Ce n'est pas que la localisation ne soit très souvent utile pour soutenir la pensée. Nos idées les plus distinctes du temps et de l'espace peuvent s'appuyer sur des images temporelles ou spatiales. Ainsi, pour compter les noies ascendantes de la gamme, je puis me figurer une ligne verticale en mouvement de bas en haut et y échelonner des notes qui s'élèvent pareillement des plus basses aux plus hautes. Mais je sens bien qu'en les comptant, je compte autre chose que de l'espace, car si je ne comptais que des points dans l'espace, une ligne horizontale me servirait tout aussi bien qu'une ligne verticale: ce qui n'a jamais lieu. Donc, même en utilisant des images spatiales pour compter, je compte autre chose que de l'espace.

Le nombre est donc, par essence, une notion transcendante de l'espace comme du temps. Et cela est vrai, tout aussi bien des unités qui composent le nombre que de la somme totale produite par ces unités.

Aussi ajouter, comme le fait M. Bergson, que, «par cela même qu'on admet la possibilité de diviser l'unité en autant de parties que l'on voudra, on la tient (l'unité) pour étendue»[53], est un non-sens. Ni les fractions concrètes d'un temps donné ni les fractions abstraites des mathématiciens ne font un atome d'étendue. Pas plus qu'une unité générique ou spécifique des logiciens ou des botanistes n'est étendue par cela seul qu'elle peut être divisée en catégories subalternes.

Répétons-le: on divise autre chose que l'étendue, parce que la quantité extensive n'est pas la seule espèce de quantité. Ainsi l'on divise en degrés la puissance d'une force et l'intensité d'une qualité.

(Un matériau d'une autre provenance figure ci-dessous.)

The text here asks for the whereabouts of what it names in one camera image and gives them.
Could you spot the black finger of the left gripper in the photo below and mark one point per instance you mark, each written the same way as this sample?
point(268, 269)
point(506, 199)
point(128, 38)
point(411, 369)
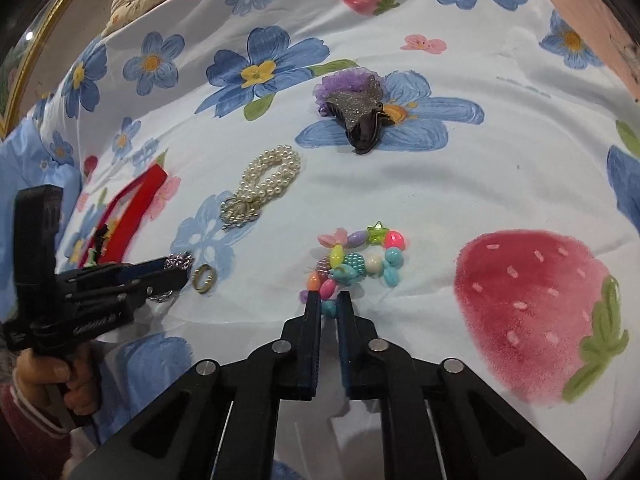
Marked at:
point(158, 278)

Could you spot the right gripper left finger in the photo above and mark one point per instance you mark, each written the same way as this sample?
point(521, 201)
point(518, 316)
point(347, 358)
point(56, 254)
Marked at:
point(285, 369)

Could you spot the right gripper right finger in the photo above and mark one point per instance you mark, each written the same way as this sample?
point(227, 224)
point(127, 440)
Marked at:
point(375, 369)

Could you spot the black scrunchie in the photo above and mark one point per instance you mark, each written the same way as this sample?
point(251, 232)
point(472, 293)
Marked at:
point(102, 235)

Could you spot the red tray box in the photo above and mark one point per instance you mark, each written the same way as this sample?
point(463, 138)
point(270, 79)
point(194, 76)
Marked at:
point(125, 213)

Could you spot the red white sleeve cuff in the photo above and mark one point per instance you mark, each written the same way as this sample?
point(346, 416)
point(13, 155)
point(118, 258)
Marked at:
point(32, 447)

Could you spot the light blue pillow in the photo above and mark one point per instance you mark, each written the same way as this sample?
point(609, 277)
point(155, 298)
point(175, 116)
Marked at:
point(38, 195)

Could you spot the floral white bedsheet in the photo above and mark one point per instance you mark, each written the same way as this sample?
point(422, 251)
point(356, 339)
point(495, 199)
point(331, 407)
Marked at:
point(509, 161)

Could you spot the gold framed painting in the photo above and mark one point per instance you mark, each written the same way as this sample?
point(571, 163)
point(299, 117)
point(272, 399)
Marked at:
point(21, 59)

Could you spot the glitter grey claw clip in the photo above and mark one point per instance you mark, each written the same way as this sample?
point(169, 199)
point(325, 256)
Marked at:
point(361, 113)

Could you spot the purple flower scrunchie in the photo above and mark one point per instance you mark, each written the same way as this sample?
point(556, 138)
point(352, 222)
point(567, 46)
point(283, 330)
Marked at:
point(352, 79)

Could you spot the pearl bracelet gold charm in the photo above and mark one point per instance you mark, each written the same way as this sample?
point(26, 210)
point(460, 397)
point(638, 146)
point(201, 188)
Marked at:
point(266, 178)

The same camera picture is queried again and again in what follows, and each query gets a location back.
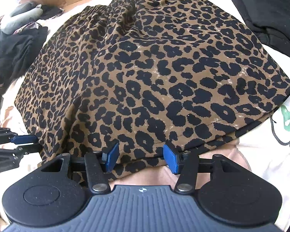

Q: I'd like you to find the leopard print skirt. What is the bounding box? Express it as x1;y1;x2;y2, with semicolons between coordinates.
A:
15;0;290;180

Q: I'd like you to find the black clothes pile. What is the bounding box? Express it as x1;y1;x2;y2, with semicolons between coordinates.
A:
0;5;63;86

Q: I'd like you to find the folded black garment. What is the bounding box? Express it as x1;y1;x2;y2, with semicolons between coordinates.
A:
232;0;290;57

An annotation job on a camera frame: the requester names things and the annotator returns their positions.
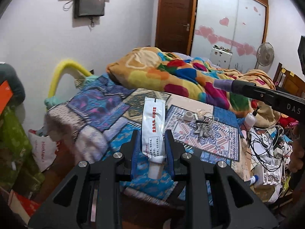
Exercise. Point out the wooden headboard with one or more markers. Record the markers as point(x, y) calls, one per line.
point(288, 82)

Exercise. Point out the orange cardboard box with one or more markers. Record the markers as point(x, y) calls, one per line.
point(5, 95)

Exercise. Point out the white tape roll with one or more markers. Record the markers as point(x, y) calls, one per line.
point(188, 116)

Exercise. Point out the white shopping bag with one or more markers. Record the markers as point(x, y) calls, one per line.
point(43, 149)

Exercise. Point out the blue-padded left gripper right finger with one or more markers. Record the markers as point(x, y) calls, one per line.
point(216, 197)

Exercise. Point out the colourful fleece blanket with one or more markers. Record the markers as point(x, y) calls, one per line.
point(153, 69)

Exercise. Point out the blue patchwork bedspread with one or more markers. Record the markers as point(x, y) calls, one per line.
point(102, 116)

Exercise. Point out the brown wooden door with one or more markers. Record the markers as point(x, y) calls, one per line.
point(174, 20)

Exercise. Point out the sliding wardrobe with hearts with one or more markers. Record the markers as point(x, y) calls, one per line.
point(237, 25)

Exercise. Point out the white bedside cabinet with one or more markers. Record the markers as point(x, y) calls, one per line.
point(221, 57)

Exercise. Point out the green patterned bag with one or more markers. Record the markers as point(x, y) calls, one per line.
point(19, 170)

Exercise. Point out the white pump bottle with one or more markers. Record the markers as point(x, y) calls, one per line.
point(250, 119)

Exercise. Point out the standing electric fan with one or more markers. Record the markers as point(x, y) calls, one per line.
point(264, 55)

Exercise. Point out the clear plastic wrapper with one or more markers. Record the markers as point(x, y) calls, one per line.
point(202, 113)

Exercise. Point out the small black wall monitor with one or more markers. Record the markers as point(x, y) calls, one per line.
point(89, 8)

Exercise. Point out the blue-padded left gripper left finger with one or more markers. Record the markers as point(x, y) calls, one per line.
point(70, 204)

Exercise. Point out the white ointment tube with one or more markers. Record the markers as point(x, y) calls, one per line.
point(153, 122)

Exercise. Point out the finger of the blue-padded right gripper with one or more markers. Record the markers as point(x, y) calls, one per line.
point(267, 95)

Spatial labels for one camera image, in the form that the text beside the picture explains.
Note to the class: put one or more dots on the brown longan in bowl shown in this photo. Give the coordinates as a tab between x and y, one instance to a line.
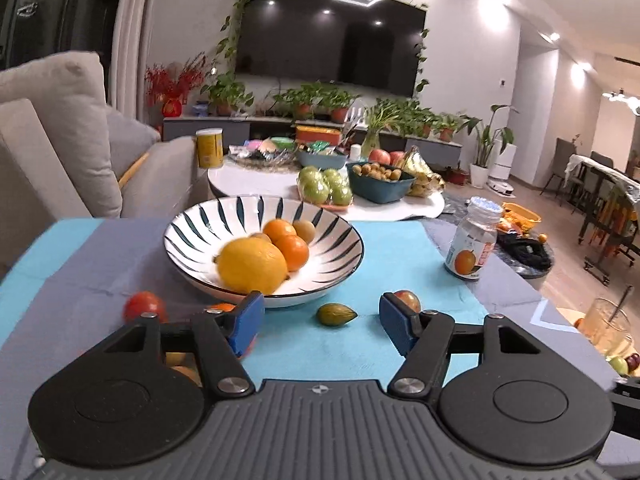
305	230

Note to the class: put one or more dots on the small green olive fruit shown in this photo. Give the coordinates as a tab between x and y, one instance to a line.
335	315

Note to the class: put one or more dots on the red flower decoration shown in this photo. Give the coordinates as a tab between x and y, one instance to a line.
169	86

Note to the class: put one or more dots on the tall potted plant white pot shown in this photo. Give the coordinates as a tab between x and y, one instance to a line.
488	137

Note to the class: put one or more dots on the bunch of bananas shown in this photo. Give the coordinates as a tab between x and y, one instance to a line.
426	181

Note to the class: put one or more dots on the orange box on table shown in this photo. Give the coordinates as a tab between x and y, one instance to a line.
306	134

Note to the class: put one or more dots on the beige sofa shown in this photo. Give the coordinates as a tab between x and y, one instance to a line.
65	153

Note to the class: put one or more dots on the dining table with chairs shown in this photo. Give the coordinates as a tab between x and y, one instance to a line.
609	201

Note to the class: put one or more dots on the large yellow orange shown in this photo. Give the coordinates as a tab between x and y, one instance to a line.
250	264

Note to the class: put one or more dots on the white round coffee table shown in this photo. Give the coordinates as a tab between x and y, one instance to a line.
232	179

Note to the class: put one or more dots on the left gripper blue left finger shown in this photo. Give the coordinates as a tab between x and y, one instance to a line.
221	339

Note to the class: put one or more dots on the tray of green apples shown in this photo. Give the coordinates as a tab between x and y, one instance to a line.
329	188

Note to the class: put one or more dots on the teal bowl of longans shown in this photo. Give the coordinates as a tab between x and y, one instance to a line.
379	184

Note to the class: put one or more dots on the white blue striped bowl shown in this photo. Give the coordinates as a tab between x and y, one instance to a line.
194	238

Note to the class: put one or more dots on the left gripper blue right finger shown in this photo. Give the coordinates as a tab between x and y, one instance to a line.
422	339

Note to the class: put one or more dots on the small orange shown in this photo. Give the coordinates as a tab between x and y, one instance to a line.
277	228

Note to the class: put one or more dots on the blue grey tablecloth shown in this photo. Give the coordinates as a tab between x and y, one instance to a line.
67	293

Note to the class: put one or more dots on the clear vitamin bottle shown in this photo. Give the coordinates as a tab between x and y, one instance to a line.
474	239

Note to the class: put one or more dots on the wall mounted black television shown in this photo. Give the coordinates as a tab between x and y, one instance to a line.
372	44

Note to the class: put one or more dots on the orange basket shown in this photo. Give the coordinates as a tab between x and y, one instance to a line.
520	216

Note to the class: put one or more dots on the small red tomato fruit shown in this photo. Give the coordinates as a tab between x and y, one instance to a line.
144	302

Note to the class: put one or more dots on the grey tv console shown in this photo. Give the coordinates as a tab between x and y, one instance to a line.
237	130

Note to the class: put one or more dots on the dark marble side table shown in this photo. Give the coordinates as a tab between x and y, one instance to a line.
531	259

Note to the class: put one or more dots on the yellow tin can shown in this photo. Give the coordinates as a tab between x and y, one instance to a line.
210	148

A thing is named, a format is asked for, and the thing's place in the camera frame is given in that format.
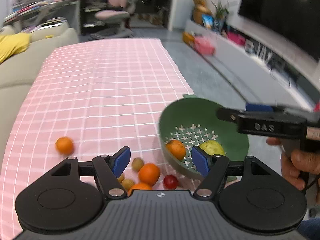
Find white router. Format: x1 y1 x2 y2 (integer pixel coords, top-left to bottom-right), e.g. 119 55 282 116
245 40 273 65

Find green colander bowl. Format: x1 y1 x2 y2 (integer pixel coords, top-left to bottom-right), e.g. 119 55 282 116
158 95 249 180

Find person's right hand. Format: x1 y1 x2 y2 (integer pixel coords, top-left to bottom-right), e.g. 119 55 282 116
266 137 319 191

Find golden brown vase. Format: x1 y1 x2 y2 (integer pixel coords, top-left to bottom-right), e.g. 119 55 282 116
192 0 212 25

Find small kiwi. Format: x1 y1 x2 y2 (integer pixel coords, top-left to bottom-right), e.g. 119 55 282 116
118 174 125 183
121 179 135 192
131 158 144 172

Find red cherry tomato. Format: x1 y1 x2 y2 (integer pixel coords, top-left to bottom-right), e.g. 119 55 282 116
163 175 179 190

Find beige sofa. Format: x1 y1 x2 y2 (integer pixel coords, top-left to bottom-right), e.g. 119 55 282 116
1 22 79 155

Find orange box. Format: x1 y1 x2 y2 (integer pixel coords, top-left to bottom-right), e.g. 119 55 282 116
182 32 195 47

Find pink office chair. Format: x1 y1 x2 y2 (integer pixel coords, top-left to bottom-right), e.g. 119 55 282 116
90 0 137 40

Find blue snack bag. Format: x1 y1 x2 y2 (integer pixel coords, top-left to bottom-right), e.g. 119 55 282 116
202 14 214 29

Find lone tangerine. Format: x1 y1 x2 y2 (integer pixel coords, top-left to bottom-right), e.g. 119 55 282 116
55 137 74 155

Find potted green plant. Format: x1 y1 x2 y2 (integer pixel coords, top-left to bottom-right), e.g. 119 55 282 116
211 0 229 33

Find black television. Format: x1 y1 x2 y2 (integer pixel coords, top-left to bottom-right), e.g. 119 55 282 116
239 0 319 61

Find yellow cushion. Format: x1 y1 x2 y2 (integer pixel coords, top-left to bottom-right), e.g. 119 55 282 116
0 33 30 63

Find pink storage box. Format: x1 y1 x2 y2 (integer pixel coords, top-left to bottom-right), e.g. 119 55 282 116
194 36 215 55

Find person's blue jeans leg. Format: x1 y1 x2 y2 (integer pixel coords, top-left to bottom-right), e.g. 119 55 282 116
297 217 320 240

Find magenta box on console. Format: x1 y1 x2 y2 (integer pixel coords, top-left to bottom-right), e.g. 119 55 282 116
227 31 246 47

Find pink checked tablecloth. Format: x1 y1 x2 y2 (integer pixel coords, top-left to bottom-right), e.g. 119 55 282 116
1 38 191 239

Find white tv console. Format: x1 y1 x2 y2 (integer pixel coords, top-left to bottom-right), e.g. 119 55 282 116
185 20 315 111

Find orange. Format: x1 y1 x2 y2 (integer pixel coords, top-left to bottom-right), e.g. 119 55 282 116
166 140 186 161
127 183 152 196
138 163 161 186

Il est vrai que ces fractions dans l'unité, comme ces unités dans un nombre, sont coexistantes ou simultanées. Mais la coexistence n'est pas suffisante à constituer de l'étendue. Trois sons simultanés, trois douleurs ressenties à la fois, trois termes de la même proposition ou trois propositions d'un même syllogisme, ne font pas un atome d'espace. Et c'est cette nouvelle confusion de la simultanéité avec l'espace qui clôt dignement cette dissertation: «Toute addition implique une multiplicité de parties perçues simultanément»[54], et partant de l'espace.

Sous cette nouvelle forme se cache toujours la même erreur, à savoir que toute quantité se ramène à des dimensions spatiales, à des rapports de contenant et de contenu dans l'espace.


IV. La quatrième erreur, avons-nous dit, consiste à identifier l'espace avec l'homogène. «L'espace doit se définir l'homogène, et inversement, tout milieu homogène et indéfini sera espace.»[55] D'où M. Bergson conclura plus tard, comme nous le verrons: le temps de la science et du simple bon sens est homogène; donc il n'est que de l'espace. Il n'est pas le vrai temps.

Pour percer à jour ce sophisme, il suffira de rappeler encore une fois les définitions classiques, calquées sur les faits les plus élémentaires de l'expérience universelle.

On peut entendre par quantité homogène, soit la quantité discrète ou le nombre, soit la quantité continue. Mais le nombre est désormais hors de cause, après ce que nous venons de dire sur l'impossibilité de le confondre avec l'espace. Reste donc à parler de la quantité continue, c'est-à-dire de celle dont les parties, bien loin d'être distinctes et actuelles, comme les unités dans un nombre, sont au contraire indistinctes et en puissance avant la division qui les fait naître.